Unemployment is one of the problems of our country. It is a time bomb that could explode any time. Government’s approach to the challenge should be by creating an environment that encourages private sector to establish factories and initiate projects that will provide employment for the youths. It is very possible for the government to establish profitable ventures that will, apart from providing jobs, generate income for the government itself. Similarly, government can establish small-scale industries where people can be employed. They can as well give soft loans to the unemployed but skilled youths, so that they can practise their trade. Many of them have learnt one trade or the other but because there is no money, they could not establish themselves in business. Any loan given out to them should attract single digit interest.
Do you see Nigerian youths as willing to create a better future for themselves?
I’m very sure they are ready to better their lots if given the opportunity, by making the environment conducive for business to thrive. Have we ever asked ourselves why Nigerian youths excel abroad the sooner they get there? They are excelling in all fields of endeavour because the environments are conducive. My advice to the youths, especially in my state, is to get into politics in their local environment and hold their political office holders accountable. How on earth do you explain a situation where 90 per cent of youths do not know the names of their political office holders, let alone holding them accountable? If truly we asked you to represent us, then we need to get feedback from you from time to time. In truly democratic climes, the electorate is the real boss.
You always say you believe in empowerment rather than helping to bear people’s burden…
It is better to teach a man how to fish than to give him fish. Although, some of our youths are educated, unfortunately they are educated to be job seekers only and not creators or employers. There is need to reverse the situation by encouraging vocational training among the youths. Training in different vocations is the only panacea to the rising level of unemployment among the youths. In this era, ideas rule the world, so ICT is a bundle of ideas.
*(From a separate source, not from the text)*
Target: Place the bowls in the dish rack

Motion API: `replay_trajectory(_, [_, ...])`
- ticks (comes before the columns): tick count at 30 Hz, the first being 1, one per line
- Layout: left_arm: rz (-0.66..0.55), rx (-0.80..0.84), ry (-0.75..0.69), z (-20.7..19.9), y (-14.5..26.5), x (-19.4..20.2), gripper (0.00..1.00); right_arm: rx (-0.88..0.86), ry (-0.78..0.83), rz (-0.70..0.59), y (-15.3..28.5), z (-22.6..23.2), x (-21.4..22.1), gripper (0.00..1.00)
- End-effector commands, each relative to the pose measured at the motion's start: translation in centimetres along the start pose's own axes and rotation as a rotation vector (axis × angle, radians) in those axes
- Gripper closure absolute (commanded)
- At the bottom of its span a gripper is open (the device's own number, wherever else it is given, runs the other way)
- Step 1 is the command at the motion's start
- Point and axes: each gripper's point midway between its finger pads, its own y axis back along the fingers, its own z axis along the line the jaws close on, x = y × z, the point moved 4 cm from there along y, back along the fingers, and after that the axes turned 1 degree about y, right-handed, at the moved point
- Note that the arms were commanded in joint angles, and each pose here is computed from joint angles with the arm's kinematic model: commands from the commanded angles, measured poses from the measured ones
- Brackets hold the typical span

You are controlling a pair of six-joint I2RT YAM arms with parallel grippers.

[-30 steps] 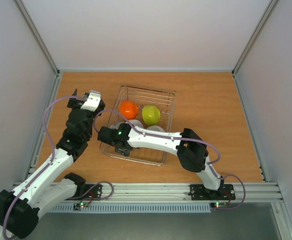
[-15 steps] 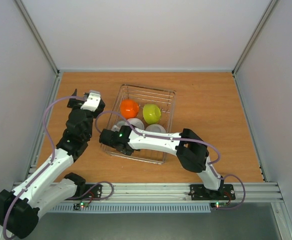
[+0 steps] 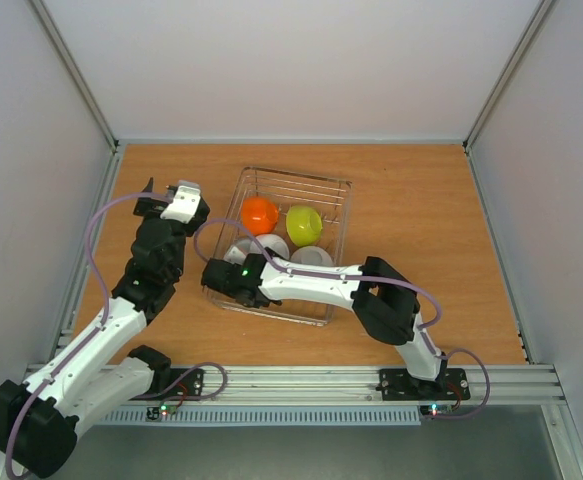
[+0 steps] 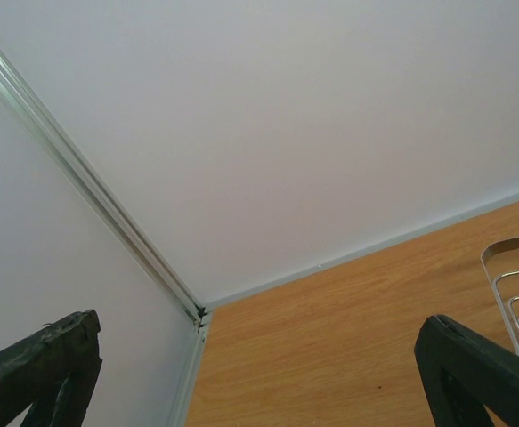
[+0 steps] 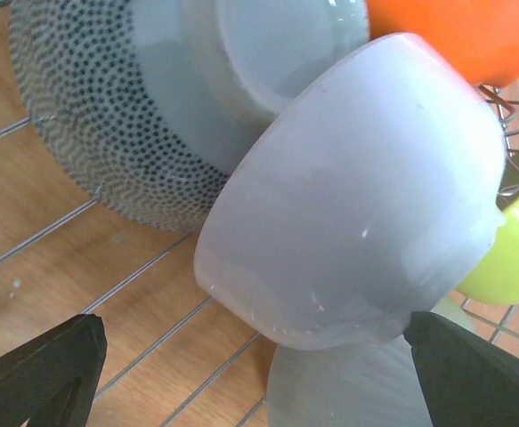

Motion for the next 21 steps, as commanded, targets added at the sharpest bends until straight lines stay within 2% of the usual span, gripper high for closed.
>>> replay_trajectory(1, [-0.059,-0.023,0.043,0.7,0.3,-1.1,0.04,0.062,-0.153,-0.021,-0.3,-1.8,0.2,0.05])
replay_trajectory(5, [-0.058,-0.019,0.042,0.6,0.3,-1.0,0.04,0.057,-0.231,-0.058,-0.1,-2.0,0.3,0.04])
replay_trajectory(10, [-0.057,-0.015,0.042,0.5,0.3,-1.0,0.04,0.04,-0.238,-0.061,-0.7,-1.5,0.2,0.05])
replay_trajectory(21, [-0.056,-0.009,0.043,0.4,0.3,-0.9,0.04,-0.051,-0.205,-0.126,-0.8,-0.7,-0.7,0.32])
The youths can be trained as ICT experts repairing phones and even producing new phones. Do you know that if serious attention is given to the development of the agricultural sector, it will empower the youth and be a major source of revenue for the government. This sector requires a large labour force. Therefore, it can create employment for our unemployed youths.
In what other ways do you plan to contribute towards making life more meaningful for your people?
My people need to be given a sense of belonging even as they suffer daily the vicious consequences of unemployment, inadequate health and educational facilities. I would work towards ameliorating the lopsided distribution of amenities in my area so that less-developed places would receive their fair share. This would encourage the youths to stay put in my community and embrace agriculture as a means of livelihood, instead of running after elusive white-collar jobs in the cities. And if by providence, I am called upon to serve my people in any capacity, I will not hesitate to give my best.
You are referred to as an apostle of better life for the poor? What birthed that name?
I hail from Iju-Odo in Okitipupa Local Government Area of Ondo State. At present, I am the chief executive officer of NVX International Ltd. Omosehin is a very proud Nigerian who preaches the time-honoured maxim of always being one’s brother’s keeper. Besides, I grew up loving my fellow human beings. I have instinct for making people around me happy and comfortable. And when they face any challenge, I try to see how I can be of assistance to them. I grew up with this instinct to also believe in empowering people rather than merely helping them to bear their burden.